Tucked behind the University of Central Florida Police Department on Libra Drive sits a single-story, brick-facade building that houses UCF Facilities and Safety. There, about 100 people plan new buildings, maintain landscapes, create sustainability initiatives and more for UCF. Thousands of cars zoom past daily, but likely not many passersby realize it’s there.
Hannah Hollinger is one of the few who does. A senior studying environmental studies, Hollinger became aware of UCF Facilities and Safety by being involved in Energy Knights, a student club that focuses on spreading knowledge of how to be more environmentally friendly. The Energy Knights’ president at the time told Hollinger that Facilities and Safety was looking for an intern.
“I went to see what it was about, and I was beside myself,” Hollinger said. “I thought ‘This is what I want to get into.’ I didn’t even realize it existed.”

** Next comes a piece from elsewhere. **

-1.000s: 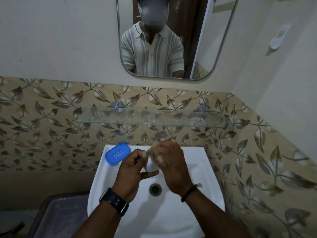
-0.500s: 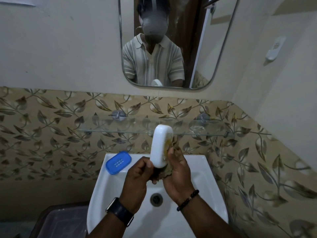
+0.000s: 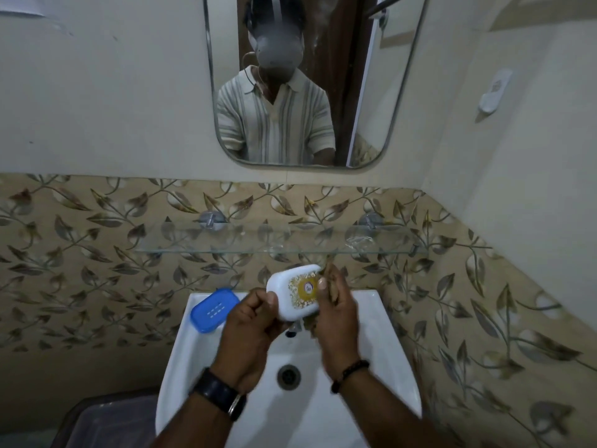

In July 2015 Hollinger became Facilities and Safety’s Sustainability Initiatives’ social outreach intern, in charge of marketing campaigns that can educate the UCF community on sustainability efforts. After a year of seeing firsthand how Facilities and Safety works to make UCF a more sustainable campus, she realized something was missing: student input.
“I realized how, as a student, we don’t have access to understand what happens behind closed doors when it comes to sustainability, operations and facilities at UCF,” she said. “We needed a connecting piece between students and operations.”
That’s what inspired her to create the Student Sustainability Advisory Committee, a 13-person committee that began last August. It gives students access to UCF’s faculty and staff Sustainability Advisory Committee meetings, and the opportunity to help improve UCF’s sustainability in return for internship credit. Students commit for one academic year to create proposals on how they think UCF can improve its sustainability and present them to SAC members who can help make them a reality. The first proposals are expected to be presented this month.
Although there’s no guarantee the student ideas will be implemented, Hollinger is confident most are at least feasible. One proposal is a composting pilot program in The Burnett Honors College. Another idea is to take a plain exterior wall on campus and make it a green wall with plants hanging from top to bottom, which can improve air quality and overall quality of life. “We can utilize what used to be just concrete or drywall and make it into a living organism and a place you desire to be,” said Hollinger, who also is the Student Government Association’s health and sustainability coordinator.
A third proposal is to create a community garden at Lake Claire where students can manage their own plot and grow their own fruits and vegetables.
Targets of each proposal range from improving campus buildings, land, energy usage, food, transportation, waste and water.
The creation of the student committee has been mutually beneficial for students and staff. Students get hands-on learning experiences outside the classroom, and in turn, Facilities and Safety has a stream of fresh, innovative ideas, said Yarazeth Watson Colon, coordinator of UCF Sustainability Initiatives. Even though Hollinger will graduate in May, the student committee will live on.
“We want to continue having students come out of the classroom and into the field to help prepare them for the workforce that’s growing and changing,” Colon said.
Hollinger first became passionate about environmental issues in her AP Environmental Studies class in high school where she learned the importance of the field and that its job demand was growing. With a Pegasus Scholarship in hand and a growing passion due to the “climate-change uproar” at the time, as she calls it, Hollinger came to UCF in 2013 to pursue an environmental studies degree and a career in urban planning or public administration.
“I found other people that care – sometimes I feel like even more than I do – and that’s been really encouraging to me,” she said. “Plus, there are so many clubs on campus with an environmental aspect. I don’t think I would’ve gotten that level of exposure had I not come to UCF.”
As Hollinger’s time at UCF winds down, she can rest easy knowing her original mission of social outreach for sustainability initiatives at UCF has been successful.
“People have emailed me often asking about the opportunity with the SSAC,” she said. “It’s now something other people want to be part of.”